(What needs to be done): Repeat exactly the lines of the entries below from the one with "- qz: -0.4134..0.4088" through the one with "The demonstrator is", both ends included, and nothing else.
****************************************
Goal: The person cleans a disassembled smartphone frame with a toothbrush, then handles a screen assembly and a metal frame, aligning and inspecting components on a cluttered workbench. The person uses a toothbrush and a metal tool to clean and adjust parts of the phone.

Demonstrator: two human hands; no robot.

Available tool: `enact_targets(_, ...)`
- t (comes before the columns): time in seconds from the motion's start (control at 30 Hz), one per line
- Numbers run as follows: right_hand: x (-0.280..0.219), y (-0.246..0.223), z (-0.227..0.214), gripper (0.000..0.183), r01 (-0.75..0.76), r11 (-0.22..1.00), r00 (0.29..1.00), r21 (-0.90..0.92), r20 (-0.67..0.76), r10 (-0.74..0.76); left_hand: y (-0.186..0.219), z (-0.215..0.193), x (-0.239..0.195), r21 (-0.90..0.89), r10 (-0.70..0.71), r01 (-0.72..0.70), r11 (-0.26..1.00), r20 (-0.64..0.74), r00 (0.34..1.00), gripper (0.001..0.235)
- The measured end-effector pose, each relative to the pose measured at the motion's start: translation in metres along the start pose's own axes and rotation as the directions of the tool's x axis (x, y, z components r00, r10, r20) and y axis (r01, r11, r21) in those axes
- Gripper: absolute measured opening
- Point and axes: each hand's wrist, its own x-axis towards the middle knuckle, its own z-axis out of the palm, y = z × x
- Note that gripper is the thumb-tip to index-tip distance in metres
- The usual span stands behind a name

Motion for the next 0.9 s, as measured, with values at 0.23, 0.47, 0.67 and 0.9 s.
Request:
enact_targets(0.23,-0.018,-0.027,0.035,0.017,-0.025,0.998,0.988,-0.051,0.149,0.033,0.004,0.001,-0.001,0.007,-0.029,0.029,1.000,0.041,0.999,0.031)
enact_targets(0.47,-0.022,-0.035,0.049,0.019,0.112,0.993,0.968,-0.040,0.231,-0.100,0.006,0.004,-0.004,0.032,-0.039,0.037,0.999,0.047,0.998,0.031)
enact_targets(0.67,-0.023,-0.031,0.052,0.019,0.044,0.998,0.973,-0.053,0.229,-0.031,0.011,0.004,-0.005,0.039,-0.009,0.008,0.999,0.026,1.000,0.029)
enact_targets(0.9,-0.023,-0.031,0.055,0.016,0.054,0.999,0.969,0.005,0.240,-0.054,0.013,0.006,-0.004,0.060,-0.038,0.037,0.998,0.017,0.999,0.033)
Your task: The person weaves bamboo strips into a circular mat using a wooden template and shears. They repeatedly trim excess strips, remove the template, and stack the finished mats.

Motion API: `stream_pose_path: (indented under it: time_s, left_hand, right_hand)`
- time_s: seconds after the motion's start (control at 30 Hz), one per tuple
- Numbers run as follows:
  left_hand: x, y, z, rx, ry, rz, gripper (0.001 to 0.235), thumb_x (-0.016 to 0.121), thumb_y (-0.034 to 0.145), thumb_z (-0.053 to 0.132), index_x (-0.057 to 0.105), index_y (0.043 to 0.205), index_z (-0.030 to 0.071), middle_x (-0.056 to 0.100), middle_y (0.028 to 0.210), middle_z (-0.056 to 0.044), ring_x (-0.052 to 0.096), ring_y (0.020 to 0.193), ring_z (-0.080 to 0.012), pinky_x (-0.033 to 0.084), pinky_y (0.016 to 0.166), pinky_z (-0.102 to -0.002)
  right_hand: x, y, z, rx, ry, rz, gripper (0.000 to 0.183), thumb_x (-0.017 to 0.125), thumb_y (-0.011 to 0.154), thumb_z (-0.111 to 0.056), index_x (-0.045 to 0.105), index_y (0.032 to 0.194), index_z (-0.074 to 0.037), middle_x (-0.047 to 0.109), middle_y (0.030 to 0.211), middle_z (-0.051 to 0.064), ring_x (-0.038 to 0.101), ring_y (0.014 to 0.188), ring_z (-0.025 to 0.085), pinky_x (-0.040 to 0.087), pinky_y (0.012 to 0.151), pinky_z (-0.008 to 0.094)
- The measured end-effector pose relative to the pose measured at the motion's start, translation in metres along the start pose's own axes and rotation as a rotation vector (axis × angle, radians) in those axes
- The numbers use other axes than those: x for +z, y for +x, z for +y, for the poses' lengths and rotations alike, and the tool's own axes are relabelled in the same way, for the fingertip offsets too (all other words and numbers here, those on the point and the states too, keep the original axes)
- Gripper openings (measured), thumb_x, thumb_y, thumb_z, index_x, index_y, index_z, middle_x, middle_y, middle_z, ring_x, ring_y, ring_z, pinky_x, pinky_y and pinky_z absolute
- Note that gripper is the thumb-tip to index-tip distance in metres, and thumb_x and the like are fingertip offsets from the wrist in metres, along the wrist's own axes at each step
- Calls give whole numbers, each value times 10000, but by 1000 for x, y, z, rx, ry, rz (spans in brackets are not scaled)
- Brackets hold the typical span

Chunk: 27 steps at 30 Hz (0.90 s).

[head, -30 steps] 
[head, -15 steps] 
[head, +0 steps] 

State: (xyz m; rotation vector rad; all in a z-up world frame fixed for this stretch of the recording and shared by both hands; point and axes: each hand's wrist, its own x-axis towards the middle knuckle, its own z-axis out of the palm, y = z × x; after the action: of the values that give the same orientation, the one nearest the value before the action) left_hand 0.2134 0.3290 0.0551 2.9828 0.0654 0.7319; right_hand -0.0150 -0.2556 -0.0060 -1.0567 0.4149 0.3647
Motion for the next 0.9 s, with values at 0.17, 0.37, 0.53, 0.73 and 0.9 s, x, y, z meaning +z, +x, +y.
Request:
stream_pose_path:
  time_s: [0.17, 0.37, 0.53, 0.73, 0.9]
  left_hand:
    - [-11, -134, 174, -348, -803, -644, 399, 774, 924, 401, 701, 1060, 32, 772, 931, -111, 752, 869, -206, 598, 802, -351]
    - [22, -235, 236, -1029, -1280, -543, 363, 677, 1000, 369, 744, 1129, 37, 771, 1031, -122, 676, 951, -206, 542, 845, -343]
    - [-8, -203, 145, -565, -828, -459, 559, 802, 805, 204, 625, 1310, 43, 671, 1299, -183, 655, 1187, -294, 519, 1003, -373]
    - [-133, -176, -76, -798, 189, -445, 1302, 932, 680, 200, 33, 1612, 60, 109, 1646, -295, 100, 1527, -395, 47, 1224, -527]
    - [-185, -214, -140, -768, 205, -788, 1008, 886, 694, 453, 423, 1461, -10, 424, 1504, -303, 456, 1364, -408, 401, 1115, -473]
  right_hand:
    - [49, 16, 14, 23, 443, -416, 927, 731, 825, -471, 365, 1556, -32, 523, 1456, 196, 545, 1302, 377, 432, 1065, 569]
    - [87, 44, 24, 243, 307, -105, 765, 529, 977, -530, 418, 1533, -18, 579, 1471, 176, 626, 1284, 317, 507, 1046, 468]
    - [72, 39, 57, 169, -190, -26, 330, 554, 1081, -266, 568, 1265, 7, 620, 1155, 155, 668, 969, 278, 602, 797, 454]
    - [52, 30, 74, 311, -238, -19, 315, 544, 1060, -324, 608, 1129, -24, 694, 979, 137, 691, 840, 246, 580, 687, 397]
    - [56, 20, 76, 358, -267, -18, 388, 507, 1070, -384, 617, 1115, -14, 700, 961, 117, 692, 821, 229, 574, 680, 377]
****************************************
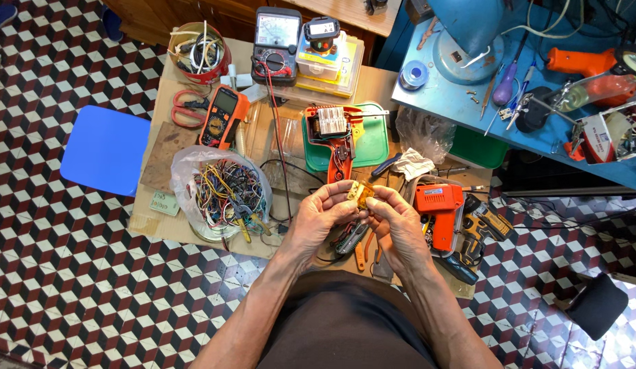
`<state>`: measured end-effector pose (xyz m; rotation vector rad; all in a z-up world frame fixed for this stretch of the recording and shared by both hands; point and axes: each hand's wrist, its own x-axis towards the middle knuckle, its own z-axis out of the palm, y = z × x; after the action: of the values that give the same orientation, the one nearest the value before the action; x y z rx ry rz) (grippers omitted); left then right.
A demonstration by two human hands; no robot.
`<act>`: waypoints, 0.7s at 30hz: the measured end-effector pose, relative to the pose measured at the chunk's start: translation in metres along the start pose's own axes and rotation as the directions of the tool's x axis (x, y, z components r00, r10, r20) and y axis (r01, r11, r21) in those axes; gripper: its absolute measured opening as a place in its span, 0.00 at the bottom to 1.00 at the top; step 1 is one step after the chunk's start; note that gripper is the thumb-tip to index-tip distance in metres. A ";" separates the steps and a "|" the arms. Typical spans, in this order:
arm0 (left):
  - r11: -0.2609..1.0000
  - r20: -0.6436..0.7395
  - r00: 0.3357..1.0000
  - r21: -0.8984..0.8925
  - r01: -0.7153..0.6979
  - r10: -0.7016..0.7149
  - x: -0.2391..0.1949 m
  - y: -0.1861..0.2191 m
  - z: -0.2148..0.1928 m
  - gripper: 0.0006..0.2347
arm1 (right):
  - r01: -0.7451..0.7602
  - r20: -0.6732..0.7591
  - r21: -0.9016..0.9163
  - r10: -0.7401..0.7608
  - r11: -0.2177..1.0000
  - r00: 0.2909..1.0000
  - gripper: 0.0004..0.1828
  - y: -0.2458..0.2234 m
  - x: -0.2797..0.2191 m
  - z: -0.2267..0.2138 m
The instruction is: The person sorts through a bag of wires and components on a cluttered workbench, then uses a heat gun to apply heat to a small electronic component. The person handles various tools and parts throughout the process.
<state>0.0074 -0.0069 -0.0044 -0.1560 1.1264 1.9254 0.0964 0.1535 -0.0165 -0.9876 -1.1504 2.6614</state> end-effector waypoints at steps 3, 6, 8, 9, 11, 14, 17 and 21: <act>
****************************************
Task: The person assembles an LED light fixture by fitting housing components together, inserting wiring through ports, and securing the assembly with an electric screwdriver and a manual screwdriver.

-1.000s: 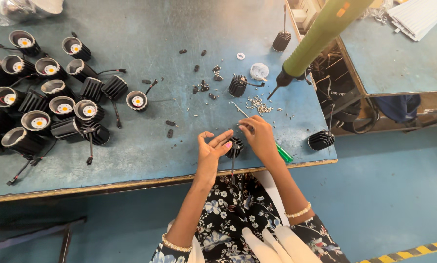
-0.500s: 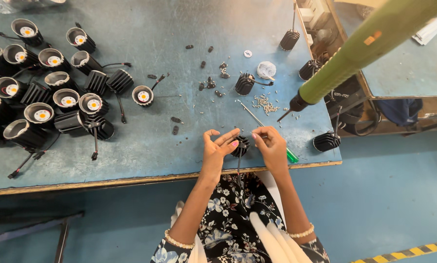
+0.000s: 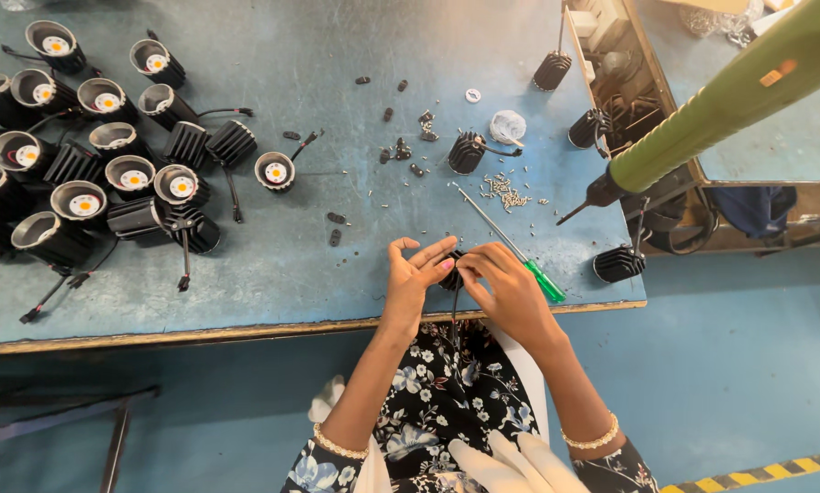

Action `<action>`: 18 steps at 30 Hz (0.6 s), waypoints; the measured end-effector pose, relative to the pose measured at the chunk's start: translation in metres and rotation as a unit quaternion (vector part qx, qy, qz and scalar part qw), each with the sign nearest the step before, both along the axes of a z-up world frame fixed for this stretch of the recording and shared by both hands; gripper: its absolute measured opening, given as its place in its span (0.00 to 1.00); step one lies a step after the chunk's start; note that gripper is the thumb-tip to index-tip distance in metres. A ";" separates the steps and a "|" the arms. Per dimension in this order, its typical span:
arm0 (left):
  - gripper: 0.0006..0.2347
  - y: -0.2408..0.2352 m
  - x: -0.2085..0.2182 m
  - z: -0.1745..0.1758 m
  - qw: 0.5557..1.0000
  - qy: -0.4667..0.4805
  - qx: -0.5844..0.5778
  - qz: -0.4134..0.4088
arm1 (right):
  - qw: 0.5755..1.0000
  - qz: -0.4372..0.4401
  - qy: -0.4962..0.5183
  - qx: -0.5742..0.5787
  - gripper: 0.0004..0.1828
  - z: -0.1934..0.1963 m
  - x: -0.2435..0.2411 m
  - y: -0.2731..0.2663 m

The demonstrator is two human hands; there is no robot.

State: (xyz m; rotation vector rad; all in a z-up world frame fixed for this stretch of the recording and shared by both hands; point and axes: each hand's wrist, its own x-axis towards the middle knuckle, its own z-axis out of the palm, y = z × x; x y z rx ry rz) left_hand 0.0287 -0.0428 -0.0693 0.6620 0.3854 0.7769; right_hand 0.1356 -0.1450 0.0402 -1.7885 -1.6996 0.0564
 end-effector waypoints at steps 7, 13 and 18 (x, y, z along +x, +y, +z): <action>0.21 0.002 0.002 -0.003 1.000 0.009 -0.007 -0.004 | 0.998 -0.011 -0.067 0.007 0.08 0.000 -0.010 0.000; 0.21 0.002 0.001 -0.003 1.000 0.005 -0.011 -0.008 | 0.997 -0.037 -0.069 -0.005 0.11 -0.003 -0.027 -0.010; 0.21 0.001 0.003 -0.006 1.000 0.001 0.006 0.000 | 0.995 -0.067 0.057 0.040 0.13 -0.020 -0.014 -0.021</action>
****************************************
(Result of the exercise):
  - qz: -0.4134..0.4088
arm1 (right):
  - qw: 0.5755..1.0000
  - qz: -0.4372..0.4401
  - qy: -0.4962..0.5183
  - qx: -0.5742..0.5787
  - gripper: 0.0004..0.1828
  - z: -0.1934..0.1963 m
  - x: -0.2435..0.2411 m
  - y: -0.2731..0.2663 m

The demonstrator is two human hands; there is no robot.

No additional response is needed to complete this exercise.